Hugo también conoce de cerca esa obsesión que generan las minas. Lo criaron en medio de los cerros cerca de la localidad de Diego de Almagro, mientras su padre y abuelo buscaban el mineral. Más tarde, buscó hacer fortuna con una. Metió hasta el último peso que tenía en la explotación de un pequeño yacimiento en Ligas Negras. No resultó. Fueron cinco años hasta que optó por el colectivo.
-Las minas son traicioneras. Yo casi me voy a la ruina por una. Y a mi papá le pasó lo mismo, si ni para su jubilación pudo ahorrar. Los pocos pesos que tenía se los metía a la mina y el resto, como buen minero, era para ir con los amigos a la fuente de soda, dice Hugo.
La camioneta de Pedro Riveros ahora para en el nivel 145 de la mina Carola. Todo está iluminado, le llaman el "Barrio cívico". Hace menos calor que en el fondo y la ventilación hace que la humedad casi no se sienta. Hay una pequeña micro, varias camionetas y un comedor para, al menos, 50 personas. Hasta allí todos los días a la una de la tarde llegan los mineros a almorzar, rutina que se repite para los del turno de noche con su colación de las 00:30 de la madrugada. Afuera hay unas bancas. En una de ellas está sentado Manglio Vitali, minero perforista que ha dedicado 37 de sus 53 años al trabajo en el fondo de la tierra. Conversa con sus colegas, todos visten uniformes similares a los de un bombero.

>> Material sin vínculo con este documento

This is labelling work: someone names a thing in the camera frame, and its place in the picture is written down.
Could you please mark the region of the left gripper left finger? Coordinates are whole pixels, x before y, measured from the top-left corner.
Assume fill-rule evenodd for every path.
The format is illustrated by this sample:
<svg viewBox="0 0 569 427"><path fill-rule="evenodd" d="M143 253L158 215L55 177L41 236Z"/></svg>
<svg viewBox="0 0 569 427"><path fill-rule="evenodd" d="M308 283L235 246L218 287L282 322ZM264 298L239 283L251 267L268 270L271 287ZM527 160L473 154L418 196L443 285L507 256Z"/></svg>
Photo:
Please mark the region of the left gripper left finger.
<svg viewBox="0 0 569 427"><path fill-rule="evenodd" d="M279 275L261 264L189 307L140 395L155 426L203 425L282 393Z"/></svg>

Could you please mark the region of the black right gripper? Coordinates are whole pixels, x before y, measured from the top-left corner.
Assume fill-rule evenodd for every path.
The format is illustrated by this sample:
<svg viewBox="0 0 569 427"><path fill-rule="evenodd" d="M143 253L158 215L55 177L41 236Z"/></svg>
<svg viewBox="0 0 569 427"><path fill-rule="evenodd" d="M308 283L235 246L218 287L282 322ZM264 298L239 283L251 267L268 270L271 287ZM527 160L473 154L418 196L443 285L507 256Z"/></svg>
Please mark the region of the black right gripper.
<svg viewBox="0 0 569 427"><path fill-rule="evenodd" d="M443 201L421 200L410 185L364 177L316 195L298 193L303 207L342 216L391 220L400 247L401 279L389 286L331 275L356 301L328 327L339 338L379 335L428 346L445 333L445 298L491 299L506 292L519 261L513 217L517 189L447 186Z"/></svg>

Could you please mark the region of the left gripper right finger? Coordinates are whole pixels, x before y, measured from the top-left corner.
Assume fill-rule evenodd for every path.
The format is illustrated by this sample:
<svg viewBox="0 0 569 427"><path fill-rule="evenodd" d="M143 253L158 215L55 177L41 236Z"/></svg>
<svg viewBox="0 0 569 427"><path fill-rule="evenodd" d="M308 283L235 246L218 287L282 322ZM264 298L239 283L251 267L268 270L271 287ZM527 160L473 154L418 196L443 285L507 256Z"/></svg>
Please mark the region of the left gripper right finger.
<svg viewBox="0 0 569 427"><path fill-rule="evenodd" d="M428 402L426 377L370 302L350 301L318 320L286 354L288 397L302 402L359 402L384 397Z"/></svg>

Vitali mide un metro noventa y pesa más de 100 kilos. Está descansando. Entró a las ocho de la mañana y le queda un par de horas para salir. La buena noticia es que sólo le falta un día más para terminar su turno de cuatro días seguidos y descansar la misma cantidad. La mala noticia es que cuando vuelva le toca turno nochero, de ocho de la noche a ocho de la mañana. También por cuatro días.
Fue en 1997 que se aprobó la norma que permite las jornadas excepcionales, algo que con el pasar de los años se ha transformado en una verdadera pesadilla para los mineros. Cumpleaños, años nuevo, navidades, graduaciones, aniversarios quedan de lado si se está de turno. De hecho, Manglio en los tres años que lleva en Carola ha recibido dos nuevos años bajo tierra junto a sus compañeros.
Cuando está de nochero, Manglio llega a su casa cerca de las nueve de la mañana, y almuerza cerca de la una. Recién ahí, como a las dos, duerme siesta hasta las seis. Toma once y vuelve a la mina. Va a trabajar con maquinaria pesada, a 400 metros de profundidad, con sólo cuatro horas de sueño en el cuerpo.
Es la vida del minero y Vitali conoce las reglas. Es sin llorar, sin quejarse. Hoy gana cerca de 700 mil pesos al mes por operar una máquina Jumbo. Antes era más, su sueldo llegaba al millón mensual. Lo recibía como operario de la minera San Esteban, en las minas San Antonio primero y luego en la San José.
-Los jefes de la San Esteban pagaban más porque era muy peligroso. Uno sabía que entraba, pero no si salía, dice.
Pedro Riveros, en la foto a la izquierda, trabaja en Carola desde 2006.
Manglio Vitali, de barba en esta foto, tiene turnos de 12 horas diarias.
Un día estaba perforando en el nivel 190 de la San José cuando un planchón de roca se vino sobre su máquina. El equipo quedó destrozado y él, con algunos machucones en la espalda. Casi se convierte en uno de los cuarenta mineros que en promedio pierden la vida al año en Chile. Al tiempo después, en enero de 2007, cerraron la mina por la muerte de un operario. Vitali quedó cesante y con el finiquito le construyó el segundo piso a su pequeña casa de la Población Luis Uribe de Tierra Amarilla. Dos meses después entró a Carola.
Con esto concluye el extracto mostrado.